» EXERCISE
The response consists of the lines from the start of the material below through the line holding "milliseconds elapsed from", repeated word for word and without pictures.

» STORED DATA
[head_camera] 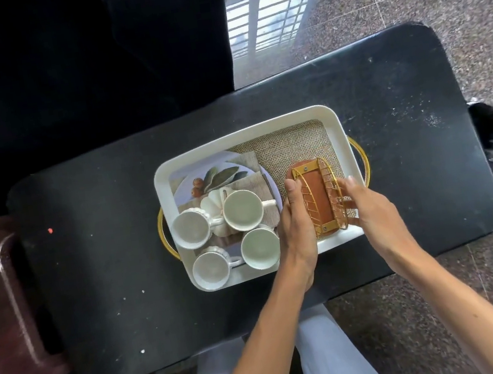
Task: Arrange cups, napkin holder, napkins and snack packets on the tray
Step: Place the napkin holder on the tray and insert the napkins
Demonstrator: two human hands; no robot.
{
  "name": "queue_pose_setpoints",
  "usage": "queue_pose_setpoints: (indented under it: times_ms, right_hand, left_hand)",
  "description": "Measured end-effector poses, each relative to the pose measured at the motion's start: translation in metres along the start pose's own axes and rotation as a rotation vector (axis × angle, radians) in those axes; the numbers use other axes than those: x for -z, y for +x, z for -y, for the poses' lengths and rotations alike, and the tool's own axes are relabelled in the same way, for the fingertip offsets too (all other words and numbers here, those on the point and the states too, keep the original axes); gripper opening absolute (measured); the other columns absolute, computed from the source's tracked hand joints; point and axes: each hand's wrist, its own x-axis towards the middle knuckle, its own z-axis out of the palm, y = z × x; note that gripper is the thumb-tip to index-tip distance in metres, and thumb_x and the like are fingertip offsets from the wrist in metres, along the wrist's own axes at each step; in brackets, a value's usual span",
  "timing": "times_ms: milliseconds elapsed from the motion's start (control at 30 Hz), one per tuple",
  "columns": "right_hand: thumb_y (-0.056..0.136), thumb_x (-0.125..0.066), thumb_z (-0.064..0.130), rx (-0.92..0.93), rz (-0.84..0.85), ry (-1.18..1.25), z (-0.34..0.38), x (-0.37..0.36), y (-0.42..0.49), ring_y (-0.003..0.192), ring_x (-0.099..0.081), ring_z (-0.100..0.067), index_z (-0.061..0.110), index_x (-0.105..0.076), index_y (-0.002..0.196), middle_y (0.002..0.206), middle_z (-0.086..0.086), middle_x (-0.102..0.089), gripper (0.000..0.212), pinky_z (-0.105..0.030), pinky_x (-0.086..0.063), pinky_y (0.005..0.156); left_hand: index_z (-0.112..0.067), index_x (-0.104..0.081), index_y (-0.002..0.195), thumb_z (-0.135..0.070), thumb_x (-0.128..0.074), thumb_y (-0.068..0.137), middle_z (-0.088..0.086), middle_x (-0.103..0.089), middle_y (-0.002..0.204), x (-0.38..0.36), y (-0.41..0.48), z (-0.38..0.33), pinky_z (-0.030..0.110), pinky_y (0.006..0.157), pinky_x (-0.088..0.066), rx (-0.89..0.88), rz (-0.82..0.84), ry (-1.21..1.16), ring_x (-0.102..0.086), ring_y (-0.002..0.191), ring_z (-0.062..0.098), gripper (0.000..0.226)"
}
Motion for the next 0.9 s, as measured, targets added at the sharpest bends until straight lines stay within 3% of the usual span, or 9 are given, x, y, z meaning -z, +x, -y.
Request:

» TASK RESPONSE
[head_camera] 
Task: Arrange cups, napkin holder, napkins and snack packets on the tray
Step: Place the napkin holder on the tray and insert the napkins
Demonstrator: two human hands; no robot.
{
  "name": "queue_pose_setpoints",
  "usage": "queue_pose_setpoints: (indented under it: times_ms, right_hand, left_hand)",
  "description": "Measured end-effector poses, each relative to the pose measured at the motion's start: translation in metres along the start pose's own axes and rotation as a rotation vector (axis × angle, radians) in those axes; the numbers use other axes than those: x for -z, y for +x, z for -y, for the poses' lengths and rotations alike, and the tool's own axes are relabelled in the same way, for the fingertip offsets too (all other words and numbers here, those on the point and the states too, keep the original axes); gripper opening absolute (measured); the other columns absolute, computed from the source's tracked hand joints; point and axes: each hand's wrist, its own x-axis towards the middle knuckle, its own z-axis out of the palm, y = z × x; note that gripper is the thumb-tip to index-tip distance in metres, and thumb_x and the like are fingertip offsets from the wrist in metres, along the wrist's own axes at each step; in brackets, a value's usual span",
  "timing": "times_ms: milliseconds elapsed from the motion's start (control at 30 Hz), one per tuple",

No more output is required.